When an enterprise implements data platform, a number of different components work in different architectural layers, which cannot be replaced by each other and cooperate with each other to carry the data platform business of the entire enterprise.

Enterprise series warehouse technology selection

Three papers published by Google described a new distributed data processing technology from storage, computing and retrieval of massive data. These three directions were realized by Yahoo Nutch team and contributed to Apache, which is currently known as HDFS, MapReduce and HBase. Formed the three early strengths of Hadoop.

However the three weapons are more focused on information extraction of heterogeneous data processing, does not provide friendly to structured data similar to SQL syntax analysis of the entrance, at the same time in the programming mode of support is not friendly, only two phase Map and Reduce, severely limits the implementation of business process, yahoo’s team is also related business hatch out, It can be seen that the three early Hadoop suites have the following characteristics:

  • The threshold is high and requires programming, and the programming mode is limited by the two-stage constraints of MapReduce.
  • It mainly deals with discrete data, and lacks support for analysis ability, query and other common data analysis functions.
  • Interactive exploration is impossible without an interactive client.

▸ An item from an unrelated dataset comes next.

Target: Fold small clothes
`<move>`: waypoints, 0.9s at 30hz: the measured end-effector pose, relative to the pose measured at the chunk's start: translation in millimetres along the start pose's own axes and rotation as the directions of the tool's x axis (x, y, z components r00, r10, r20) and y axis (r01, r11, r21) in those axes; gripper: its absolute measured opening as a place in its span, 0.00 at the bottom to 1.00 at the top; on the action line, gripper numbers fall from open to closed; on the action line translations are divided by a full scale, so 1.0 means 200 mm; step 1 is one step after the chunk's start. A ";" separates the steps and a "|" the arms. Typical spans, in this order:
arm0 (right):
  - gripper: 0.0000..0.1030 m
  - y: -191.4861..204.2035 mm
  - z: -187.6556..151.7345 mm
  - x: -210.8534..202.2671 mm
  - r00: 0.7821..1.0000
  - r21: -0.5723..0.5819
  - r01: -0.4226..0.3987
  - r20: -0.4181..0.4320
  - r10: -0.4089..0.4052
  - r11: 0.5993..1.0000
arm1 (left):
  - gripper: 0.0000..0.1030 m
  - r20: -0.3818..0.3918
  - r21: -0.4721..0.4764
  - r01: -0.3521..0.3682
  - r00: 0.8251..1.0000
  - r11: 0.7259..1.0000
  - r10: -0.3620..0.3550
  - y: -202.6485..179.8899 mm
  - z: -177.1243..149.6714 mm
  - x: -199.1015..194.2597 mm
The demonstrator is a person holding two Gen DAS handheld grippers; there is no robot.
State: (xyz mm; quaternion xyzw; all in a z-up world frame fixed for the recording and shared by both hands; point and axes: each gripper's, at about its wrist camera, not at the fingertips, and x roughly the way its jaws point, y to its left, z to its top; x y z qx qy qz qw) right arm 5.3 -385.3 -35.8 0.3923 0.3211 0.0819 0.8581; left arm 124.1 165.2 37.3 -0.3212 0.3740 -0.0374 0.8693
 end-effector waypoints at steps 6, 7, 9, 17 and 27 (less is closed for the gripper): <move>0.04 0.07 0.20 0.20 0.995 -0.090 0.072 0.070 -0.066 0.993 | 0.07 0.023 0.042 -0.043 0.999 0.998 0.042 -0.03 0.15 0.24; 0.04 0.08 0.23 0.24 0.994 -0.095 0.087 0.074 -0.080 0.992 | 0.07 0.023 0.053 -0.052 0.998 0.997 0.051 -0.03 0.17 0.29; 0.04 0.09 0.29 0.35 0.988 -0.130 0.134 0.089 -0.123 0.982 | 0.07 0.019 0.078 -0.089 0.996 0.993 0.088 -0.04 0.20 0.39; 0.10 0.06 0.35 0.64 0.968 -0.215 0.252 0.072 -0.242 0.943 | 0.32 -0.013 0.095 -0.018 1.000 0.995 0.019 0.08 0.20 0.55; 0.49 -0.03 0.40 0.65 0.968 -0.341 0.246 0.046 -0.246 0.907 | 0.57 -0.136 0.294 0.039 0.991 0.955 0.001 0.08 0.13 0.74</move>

Hive was born in such a large industry context. Hive just makes up for the defect that Hadoop can only be used for offline data processing, provides a common analysis interface, and provides a very good user interaction.

Hive provides the JDBC interface to support programming interaction. In addition, almost all SQL clients, open source and commercial BI tools in the industry connect to Hive using standard JDBC to support data exploration. Greatly enrich the diversity of components under the big data ecosystem, but also reduce the threshold of use, so that people familiar with SQL can low-cost migration.

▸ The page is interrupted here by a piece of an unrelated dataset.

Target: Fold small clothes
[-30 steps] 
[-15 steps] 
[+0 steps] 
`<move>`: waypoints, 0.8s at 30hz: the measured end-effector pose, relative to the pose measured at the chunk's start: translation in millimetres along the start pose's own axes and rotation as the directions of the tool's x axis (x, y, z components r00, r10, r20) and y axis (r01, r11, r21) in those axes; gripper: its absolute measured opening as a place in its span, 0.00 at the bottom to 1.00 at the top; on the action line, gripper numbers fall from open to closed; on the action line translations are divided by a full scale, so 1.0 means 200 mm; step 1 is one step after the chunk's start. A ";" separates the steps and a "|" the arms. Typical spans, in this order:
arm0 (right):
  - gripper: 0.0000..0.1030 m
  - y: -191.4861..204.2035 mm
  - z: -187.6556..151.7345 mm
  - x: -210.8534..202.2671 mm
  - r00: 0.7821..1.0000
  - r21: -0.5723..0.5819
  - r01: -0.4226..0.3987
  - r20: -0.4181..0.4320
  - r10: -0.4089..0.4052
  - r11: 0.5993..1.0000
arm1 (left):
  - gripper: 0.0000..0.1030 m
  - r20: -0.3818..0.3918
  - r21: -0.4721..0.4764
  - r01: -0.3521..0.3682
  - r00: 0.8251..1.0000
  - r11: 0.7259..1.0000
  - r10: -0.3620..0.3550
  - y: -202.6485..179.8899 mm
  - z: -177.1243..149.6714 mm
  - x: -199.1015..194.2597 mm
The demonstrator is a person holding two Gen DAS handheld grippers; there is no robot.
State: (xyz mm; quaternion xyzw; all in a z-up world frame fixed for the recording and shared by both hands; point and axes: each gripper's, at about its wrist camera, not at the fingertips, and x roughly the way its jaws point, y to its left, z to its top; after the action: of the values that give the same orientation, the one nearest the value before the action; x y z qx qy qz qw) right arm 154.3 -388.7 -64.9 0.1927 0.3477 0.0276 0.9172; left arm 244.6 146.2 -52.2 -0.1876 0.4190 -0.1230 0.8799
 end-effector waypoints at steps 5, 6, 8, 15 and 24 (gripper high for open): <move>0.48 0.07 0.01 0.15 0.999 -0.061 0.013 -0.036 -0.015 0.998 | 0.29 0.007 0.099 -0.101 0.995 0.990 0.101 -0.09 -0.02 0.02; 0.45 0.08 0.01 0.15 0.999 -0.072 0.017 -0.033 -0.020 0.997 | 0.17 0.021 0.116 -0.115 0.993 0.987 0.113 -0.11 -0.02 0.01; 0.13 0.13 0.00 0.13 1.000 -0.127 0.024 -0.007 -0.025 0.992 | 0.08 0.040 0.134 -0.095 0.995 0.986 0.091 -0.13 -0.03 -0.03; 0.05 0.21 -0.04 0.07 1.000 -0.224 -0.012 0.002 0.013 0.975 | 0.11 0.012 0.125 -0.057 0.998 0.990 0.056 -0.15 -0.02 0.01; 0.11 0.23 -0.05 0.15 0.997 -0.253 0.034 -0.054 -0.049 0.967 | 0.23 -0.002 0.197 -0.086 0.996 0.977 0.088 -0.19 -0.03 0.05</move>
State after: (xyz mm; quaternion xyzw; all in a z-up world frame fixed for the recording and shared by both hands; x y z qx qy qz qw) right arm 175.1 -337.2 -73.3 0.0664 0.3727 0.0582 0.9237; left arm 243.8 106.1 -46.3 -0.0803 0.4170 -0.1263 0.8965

Based on these well-designed effects, and the fact that Hive has evolved over the years to become a very stable and mature data warehouse component for production environments, even alternatives are hard to find, it is a good choice to use Hive as the foundation for building data warehouses.

As the picture above shows, there are many advantages:

  • Stability: Hive stability is a very commendable feature, many times although Hive performance, computing speed is not as fast as other engines, but Hive stability has been very good.
  • Low barriers: With basic SQL skills, Hive can be developed at a lower cost than other distributed computing engines.
  • Rich ecosystem: Hive is closely integrated with the Hadoop ecosystem, and Metastore of Hive itself has become the standard metadata service in the big data ecosystem. Most engines support direct adaptation of Metastore.
  • Easy expansion: The Hive UDF mechanism can quickly expand functions based on service requirements.
  • Security: Hive supports Kerberos and LDAP authentication modes. In addition, Hive can combine with Ranger to achieve more fine-grained row and column permissions, ensuring data security.
  • Low integration cost: MapReduce only supports programming interfaces and does not support iterative computing. Hive encapsulates SQL interfaces provided by MapReduce and can be integrated with upper-layer data mining and data analysis tools at a low cost.

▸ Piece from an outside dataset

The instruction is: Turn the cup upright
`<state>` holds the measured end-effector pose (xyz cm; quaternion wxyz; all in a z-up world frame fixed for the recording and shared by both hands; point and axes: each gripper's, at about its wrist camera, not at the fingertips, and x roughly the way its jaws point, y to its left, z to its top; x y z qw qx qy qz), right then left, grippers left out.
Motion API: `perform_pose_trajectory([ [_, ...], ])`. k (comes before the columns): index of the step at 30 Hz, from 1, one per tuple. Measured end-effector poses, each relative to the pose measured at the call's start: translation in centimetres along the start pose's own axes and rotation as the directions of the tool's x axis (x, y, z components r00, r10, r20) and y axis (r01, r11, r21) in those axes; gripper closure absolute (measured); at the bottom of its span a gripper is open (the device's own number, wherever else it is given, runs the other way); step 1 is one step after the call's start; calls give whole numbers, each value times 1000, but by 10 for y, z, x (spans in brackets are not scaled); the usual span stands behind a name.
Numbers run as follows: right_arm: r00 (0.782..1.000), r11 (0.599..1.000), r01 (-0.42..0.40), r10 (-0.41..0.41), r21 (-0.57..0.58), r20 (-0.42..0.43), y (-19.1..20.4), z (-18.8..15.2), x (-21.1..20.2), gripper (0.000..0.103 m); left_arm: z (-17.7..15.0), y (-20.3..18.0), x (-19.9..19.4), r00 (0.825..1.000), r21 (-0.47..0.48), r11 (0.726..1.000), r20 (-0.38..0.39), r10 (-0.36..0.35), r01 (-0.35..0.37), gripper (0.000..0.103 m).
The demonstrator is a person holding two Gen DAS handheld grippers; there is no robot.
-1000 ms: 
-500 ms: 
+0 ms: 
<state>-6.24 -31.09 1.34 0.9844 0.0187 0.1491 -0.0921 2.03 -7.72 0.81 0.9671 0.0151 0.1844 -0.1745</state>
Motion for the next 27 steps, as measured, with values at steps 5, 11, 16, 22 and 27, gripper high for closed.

So even though Hive has been around for a long time, it’s still the number one choice for warehouse building, and Hive is ubiquitous throughout warehouse building. While Hive has many advantages that make it difficult to part with, it does not necessarily support enterprise business needs. Many times Hive is chosen simply because there are no other components available, and if you develop one from scratch or adapt it based on a component, the cost will be far higher than the enterprise expected, so you have to continue using Hive.

Based on practice, the main limitations of Hive in the process of building enterprise warehouse revolve around the following aspects:

  • Performance: Although Hive based on MapReduce brings excellent stability, it also reduces its performance. Although TEZ has been optimized to some extent, it still lags far behind Spark, a similar computing engine.
  • Resource allocation: Hive uses MapReduce as its computing engine, which is not friendly to SQL. Therefore, Hive converts SQL into Physical plans based on MapReduce at HiveServer2. As a result, HiveServer2 requires a very high configuration to maintain good enough stability.
  • Concurrency: Hive concurrency is limited by HiveServer2. Enterprises need to maintain multiple highly configured Instances of HiveServer2 to support better performance. The bottleneck of Hive is usually HiveServer2 rather than lower-level distributed computing.
  • Fault tolerance cost: Hive implements SQL analysis based on HiveServer2. Multiple Hiveserver2s are independent of each other and do not share information. Therefore, if HiveServer2 fails, all HiveServer2 tasks end and clients need to retry. Restart for fault tolerance at the entire job level.
  • Transaction support: Hive transactions are set on HiveServer2. Once HiveServer2 instances start transactions, all requests that pass through HiveServer2 will start transactions, resulting in high transaction costs.
  • Deployment: If an enterprise’s computing engine deployment is based on a container architecture such as K8S, Hive on K8S can be very costly to deploy.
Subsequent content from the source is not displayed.